Tell us a bit about your background.

A.P.I.: Although I started my career as a legal trainee in a law office – which gave me firsthand experience of law and litigation in practice – after the bar exam I decided to join the corporate world to gain the full perspective of a corporate lawyer’s career. As a corporate lawyer in Tisak, Croatia’s largest news-stand chain and distributor of print products, I experienced the breadth of different legal topics and challenges specific for corporations which a lawyer in a law office can rarely come across. There I had the opportunity to actively participate in all of Tisak’s projects related to the company’s service portfolio diversification, from retail to financial services. Working with amazing professionals and experts in their fields during a time of transition between business models helped me as a lawyer to learn a lot about the business itself and how to become a truly business-oriented legal counselor. This experience definitely determined my future professional development and steered me permanently to the world of corporations and corporate law.  

CEELM:

You’ve spent the better part of your career in the retail/consumer goods area. Why is that?   
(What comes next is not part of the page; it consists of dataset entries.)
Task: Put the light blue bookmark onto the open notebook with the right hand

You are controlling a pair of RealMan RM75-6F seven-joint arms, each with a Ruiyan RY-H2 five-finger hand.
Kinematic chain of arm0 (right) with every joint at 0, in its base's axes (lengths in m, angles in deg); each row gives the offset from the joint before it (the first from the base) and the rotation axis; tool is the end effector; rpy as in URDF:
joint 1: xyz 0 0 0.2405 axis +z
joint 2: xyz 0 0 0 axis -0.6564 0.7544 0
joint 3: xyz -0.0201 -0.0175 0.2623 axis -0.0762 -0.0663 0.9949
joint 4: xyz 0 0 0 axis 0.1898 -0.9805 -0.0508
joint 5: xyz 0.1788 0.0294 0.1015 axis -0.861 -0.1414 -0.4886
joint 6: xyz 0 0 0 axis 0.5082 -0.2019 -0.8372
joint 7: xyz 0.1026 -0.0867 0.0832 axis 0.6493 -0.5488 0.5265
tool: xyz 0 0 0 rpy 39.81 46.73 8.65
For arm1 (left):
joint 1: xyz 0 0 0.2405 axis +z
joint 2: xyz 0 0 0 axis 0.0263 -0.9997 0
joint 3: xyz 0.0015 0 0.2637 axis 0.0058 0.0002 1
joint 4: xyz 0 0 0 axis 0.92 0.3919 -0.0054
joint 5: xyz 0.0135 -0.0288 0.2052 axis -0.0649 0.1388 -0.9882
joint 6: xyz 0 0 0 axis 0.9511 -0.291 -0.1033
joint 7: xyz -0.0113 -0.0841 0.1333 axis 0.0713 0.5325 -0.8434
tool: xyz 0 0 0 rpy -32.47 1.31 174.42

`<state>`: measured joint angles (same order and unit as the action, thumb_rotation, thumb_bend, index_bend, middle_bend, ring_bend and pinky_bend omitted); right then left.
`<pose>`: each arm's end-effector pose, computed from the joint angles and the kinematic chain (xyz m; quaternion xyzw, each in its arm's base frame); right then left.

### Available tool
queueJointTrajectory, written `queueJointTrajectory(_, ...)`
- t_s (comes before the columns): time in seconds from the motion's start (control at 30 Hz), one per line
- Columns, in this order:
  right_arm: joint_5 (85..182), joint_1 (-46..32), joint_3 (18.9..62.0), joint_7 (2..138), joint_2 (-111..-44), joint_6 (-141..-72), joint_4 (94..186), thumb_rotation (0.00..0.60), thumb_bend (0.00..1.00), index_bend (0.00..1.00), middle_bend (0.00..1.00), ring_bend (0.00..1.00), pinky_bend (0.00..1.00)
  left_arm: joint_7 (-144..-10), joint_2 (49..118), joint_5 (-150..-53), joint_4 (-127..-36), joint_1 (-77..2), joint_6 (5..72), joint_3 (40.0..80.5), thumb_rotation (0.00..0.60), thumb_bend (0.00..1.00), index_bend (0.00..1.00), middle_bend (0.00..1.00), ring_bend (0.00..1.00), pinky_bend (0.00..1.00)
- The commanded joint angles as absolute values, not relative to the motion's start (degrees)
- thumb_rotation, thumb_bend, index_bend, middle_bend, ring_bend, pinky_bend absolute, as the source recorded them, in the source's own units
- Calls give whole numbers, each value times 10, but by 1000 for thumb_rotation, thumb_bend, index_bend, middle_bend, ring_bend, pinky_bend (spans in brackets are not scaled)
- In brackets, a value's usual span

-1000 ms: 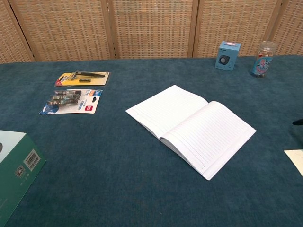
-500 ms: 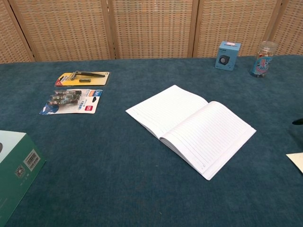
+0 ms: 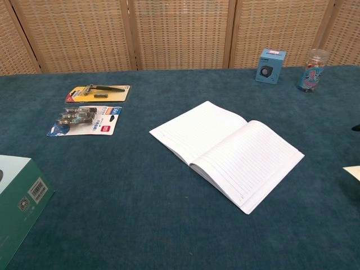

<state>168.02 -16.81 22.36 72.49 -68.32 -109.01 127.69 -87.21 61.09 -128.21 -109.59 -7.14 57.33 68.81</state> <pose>-0.3493 -0.2761 0.0878 0.8240 -0.2539 0.2283 0.4521 -0.2912 0.1846 0.1544 -0.6468 -0.3713 -0.3426 0.5713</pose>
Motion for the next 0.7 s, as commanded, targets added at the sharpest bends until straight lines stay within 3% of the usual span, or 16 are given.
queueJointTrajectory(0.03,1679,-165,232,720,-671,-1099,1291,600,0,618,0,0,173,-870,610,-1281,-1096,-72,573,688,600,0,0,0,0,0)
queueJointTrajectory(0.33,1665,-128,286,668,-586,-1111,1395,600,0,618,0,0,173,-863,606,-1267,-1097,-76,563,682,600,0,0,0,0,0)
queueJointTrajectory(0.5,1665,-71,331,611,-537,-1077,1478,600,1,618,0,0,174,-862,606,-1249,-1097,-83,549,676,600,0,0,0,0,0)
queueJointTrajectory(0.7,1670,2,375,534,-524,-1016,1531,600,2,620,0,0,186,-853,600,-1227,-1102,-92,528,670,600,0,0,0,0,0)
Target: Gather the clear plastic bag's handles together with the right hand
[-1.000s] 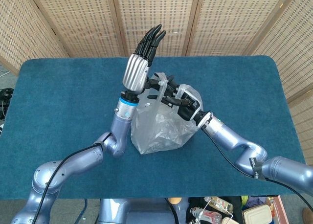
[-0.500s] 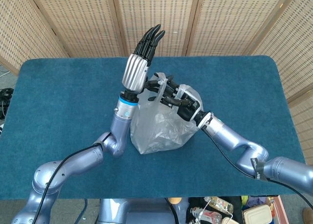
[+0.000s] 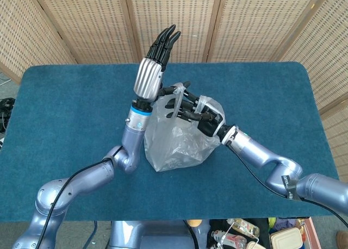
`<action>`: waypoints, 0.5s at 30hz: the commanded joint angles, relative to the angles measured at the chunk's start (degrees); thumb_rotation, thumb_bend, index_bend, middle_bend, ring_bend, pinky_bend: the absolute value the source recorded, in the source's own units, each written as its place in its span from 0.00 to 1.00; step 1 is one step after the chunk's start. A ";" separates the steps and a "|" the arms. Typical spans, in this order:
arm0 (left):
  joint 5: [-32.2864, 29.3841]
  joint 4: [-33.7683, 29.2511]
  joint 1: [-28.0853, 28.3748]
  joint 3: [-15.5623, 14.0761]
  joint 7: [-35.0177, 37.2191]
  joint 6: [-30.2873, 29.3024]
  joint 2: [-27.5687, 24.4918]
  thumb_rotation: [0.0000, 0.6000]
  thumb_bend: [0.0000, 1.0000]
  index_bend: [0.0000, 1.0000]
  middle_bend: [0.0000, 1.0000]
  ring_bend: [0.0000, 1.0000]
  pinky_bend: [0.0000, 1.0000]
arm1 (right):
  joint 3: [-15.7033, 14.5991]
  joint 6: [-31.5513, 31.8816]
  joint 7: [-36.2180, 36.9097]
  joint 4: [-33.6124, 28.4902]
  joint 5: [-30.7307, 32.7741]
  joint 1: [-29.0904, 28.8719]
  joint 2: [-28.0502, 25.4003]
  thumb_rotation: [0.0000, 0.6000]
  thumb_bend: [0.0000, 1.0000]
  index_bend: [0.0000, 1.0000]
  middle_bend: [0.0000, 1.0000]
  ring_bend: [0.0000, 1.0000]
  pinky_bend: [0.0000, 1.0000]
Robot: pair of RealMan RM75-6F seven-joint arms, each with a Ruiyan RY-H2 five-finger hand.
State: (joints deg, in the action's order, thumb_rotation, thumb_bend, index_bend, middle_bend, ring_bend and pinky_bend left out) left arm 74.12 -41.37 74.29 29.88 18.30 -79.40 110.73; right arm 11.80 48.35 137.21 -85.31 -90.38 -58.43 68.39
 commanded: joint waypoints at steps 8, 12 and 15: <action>-0.09 0.05 -0.07 -0.11 -0.23 0.25 -0.12 1.00 0.08 0.00 0.00 0.03 0.14 | -0.77 0.42 0.76 0.08 -1.01 -0.59 -0.82 1.00 0.11 0.36 0.44 0.30 0.34; -0.53 0.50 0.03 0.11 -0.44 0.73 -0.03 1.00 0.08 0.00 0.00 0.03 0.14 | -1.22 0.73 1.23 0.19 -1.39 -0.82 -0.98 1.00 0.11 0.42 0.48 0.30 0.34; -1.14 0.69 0.13 0.50 -0.57 1.26 0.03 1.00 0.08 0.00 0.00 0.03 0.14 | -1.58 0.79 1.54 0.34 -1.58 -1.02 -0.96 1.00 0.17 0.45 0.49 0.30 0.34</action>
State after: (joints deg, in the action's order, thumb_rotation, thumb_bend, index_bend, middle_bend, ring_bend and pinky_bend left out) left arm 73.08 -40.75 74.37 30.29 17.78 -78.23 110.74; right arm 10.28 49.13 138.71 -85.01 -91.90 -59.40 67.42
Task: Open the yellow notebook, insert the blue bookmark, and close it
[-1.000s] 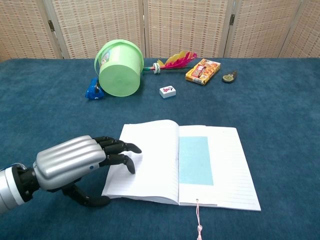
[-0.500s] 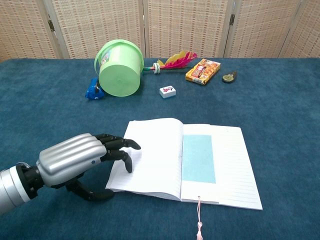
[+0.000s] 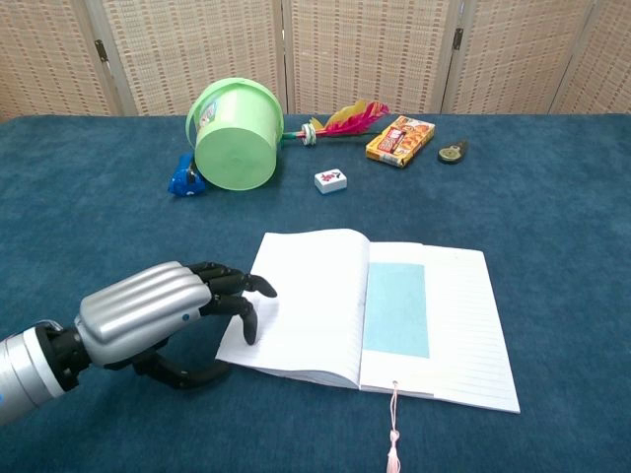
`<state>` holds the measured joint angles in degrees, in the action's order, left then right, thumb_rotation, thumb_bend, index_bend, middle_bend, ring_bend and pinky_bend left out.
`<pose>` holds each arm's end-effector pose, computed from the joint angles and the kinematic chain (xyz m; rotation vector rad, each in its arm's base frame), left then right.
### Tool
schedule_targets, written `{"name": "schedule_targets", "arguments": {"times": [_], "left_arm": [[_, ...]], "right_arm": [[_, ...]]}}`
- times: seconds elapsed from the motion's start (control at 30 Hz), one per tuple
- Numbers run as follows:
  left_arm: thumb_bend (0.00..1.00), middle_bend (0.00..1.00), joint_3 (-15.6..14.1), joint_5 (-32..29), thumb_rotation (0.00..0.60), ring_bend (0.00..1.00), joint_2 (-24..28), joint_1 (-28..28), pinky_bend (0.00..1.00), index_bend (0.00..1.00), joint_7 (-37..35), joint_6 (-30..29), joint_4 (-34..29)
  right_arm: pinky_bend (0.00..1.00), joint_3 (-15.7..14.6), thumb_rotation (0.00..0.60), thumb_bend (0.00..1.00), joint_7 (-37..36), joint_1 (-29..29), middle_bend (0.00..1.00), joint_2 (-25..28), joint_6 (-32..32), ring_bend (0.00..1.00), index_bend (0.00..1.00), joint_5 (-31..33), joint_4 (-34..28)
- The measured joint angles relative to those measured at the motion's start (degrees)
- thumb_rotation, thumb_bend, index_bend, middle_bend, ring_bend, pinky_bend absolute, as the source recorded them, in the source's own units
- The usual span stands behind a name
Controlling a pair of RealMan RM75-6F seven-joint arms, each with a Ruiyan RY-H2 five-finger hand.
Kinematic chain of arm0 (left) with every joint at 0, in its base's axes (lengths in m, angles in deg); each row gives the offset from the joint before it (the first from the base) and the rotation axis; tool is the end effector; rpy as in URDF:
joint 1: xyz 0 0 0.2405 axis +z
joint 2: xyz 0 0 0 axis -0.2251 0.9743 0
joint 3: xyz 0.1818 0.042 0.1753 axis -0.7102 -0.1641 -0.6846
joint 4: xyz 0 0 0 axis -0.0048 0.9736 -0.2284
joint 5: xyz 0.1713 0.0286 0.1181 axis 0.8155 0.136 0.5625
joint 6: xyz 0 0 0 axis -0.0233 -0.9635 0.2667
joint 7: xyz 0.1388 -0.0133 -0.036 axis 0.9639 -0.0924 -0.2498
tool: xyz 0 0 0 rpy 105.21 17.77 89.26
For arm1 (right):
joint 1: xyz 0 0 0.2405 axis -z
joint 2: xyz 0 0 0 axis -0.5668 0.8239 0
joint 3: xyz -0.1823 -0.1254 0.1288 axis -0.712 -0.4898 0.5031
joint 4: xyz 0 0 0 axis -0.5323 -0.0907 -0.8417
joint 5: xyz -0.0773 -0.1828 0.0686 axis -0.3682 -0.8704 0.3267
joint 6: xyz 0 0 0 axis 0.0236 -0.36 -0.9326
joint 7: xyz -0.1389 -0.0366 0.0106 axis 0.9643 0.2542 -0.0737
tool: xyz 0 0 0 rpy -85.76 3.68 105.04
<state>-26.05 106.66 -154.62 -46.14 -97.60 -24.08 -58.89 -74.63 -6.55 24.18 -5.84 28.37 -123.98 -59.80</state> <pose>-0.1966 0.2540 -0.0949 -2.1990 -0.6923 -1.2350 -0.2946 -0.2076 0.1409 1.5561 -0.7372 0.8165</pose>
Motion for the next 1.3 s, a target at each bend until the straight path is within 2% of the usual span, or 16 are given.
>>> {"name": "schedule_targets", "arguments": {"times": [0.5, 0.93, 1.3], "left_arm": [[0.5, 0.22, -0.1, -0.4, 0.6, 0.22, -1.1, -0.7, 0.22, 0.55, -0.9, 0.2, 1.5], [0.55, 0.26, -0.3, -0.6, 0.6, 0.22, -1.4, -0.9, 0.22, 0.62, -1.4, 0.0, 1.8], [0.55, 0.27, -0.4, -0.4, 0.6, 0.22, 3.8, 0.4, 0.22, 0.63, -2.3, -4.9, -0.6]], "right_arm": [[0.0, 0.2, 0.6, 0.23, -0.4, 0.2, 0.09, 0.1, 0.0, 0.0, 0.09, -0.3, 0.3], [0.0, 0.4, 0.6, 0.23, -1.0, 0.4, 0.09, 0.1, 0.3, 0.0, 0.09, -0.7, 0.6], [0.0, 0.7, 0.6, 0.23, -0.8, -0.1, 0.09, -0.2, 0.3, 0.0, 0.09, -1.4, 0.6]]}}
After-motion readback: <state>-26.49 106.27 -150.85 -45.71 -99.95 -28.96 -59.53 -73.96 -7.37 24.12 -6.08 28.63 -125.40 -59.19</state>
A.P.I.: Retail and FMCG are areas in which every day is different and brings new challenges. I can hardly remember having two days with the same topics. The market is constantly bringing up new challenges and setting the pace, forcing retailers to respond promptly if they want to survive and thrive. Being a legal counselor in this industry is often a challenge, especially while trying to maintain a balance between legal and regulatory requirements and business needs and demands.   

CEELM:

Since you took on the role of Compliance Representative within the company as well, in what ways do you find the two roles (of legal and compliance) complement each other? 

A.P.I.: Before taking the role of Compliance Representative I was (and still am) Head of Legal for Croatia and Bosnia. My prior experience as a legal counselor and corporate lawyer is definitely good grounds for a compliance role because, in certain situations, the two of them are inescapably intertwined. Compliance implies assuring the company (employees) complies with external rules and regulations and internal company regulations (standards). Thus it would be almost impossible to excel in your compliance duties without intimate knowledge of the legal framework.  

CEELM:

Speaking of the two functions, are they under the same umbrella in your organization, or are they separate? 

A.P.I.: At Henkel, Compliance and Legal are two separate organizational units. In my opinion the benefit of this organizational set up is a clear separation of functions and tasks of each role.   

CEELM:

What would you identify as the leading challenge faced by General Counsels in your jurisdiction?

and to an extent, still is) a substantial change of legislation in certain areas after entering the EU, a consequence of which is certain inconsistencies in practice. An unavoidable issue in Croatia is debt collection, bankruptcy, and the insolvency of a growing number of companies forcing creditors to write off receivables. Finally, I must stress the importance of inefficient legal protections in cases of unfair competition.

By contrast, Bosnia and Herzegovina is not an EU member and is, as a country, very complicated from within because of its political set-up. You have three jurisdictions with an additional division on cantonal levels, making Bosnia and Herzegovina one of the more complex legal systems in CEE. Taking into consideration that the same subject can be regulated completely differently in each of the three entities, I would say that the biggest challenge is respecting all laws and bylaws and also identifying the governing body on a canton or entity level. But, as in the case in Croatia, a huge challenge lies in trying to find efficient legal measures to protect the business against unfair competition.  

CEELM:

How, if at all, would you say your work as a Head of Legal in your country differs from colleagues in other countries?  

A.P.I.: I would say that we all have certain common points, especially within EU countries, in which legislation is pretty much aligned. Of course there are always local specifics and this is where differences in our tasks and challenges are manifested. These are areas which give us the opportunity to observe our local situation from a different perspective, compare local with foreign legislation, and look for options in applying solutions from other countries in our jurisdiction.

CEELM:

Of all the items in your office, which one are you fondest of?  

A.P.I.: That would be a picture of Rovinj, my hometown. It is a small and beautiful town on the Croatian coast, where I can always go and unwind and charge my batteries. The second thing is a souvenir from last year’s San Francisco Giants baseball game – that summer in San Francisco was the best holiday I had with my husband and also my first baseball game (by the way, the Giants won!). It not only reminds me of a great new experience, but it was also the day that my now goddaughter was born – also a thing to remember and celebrate.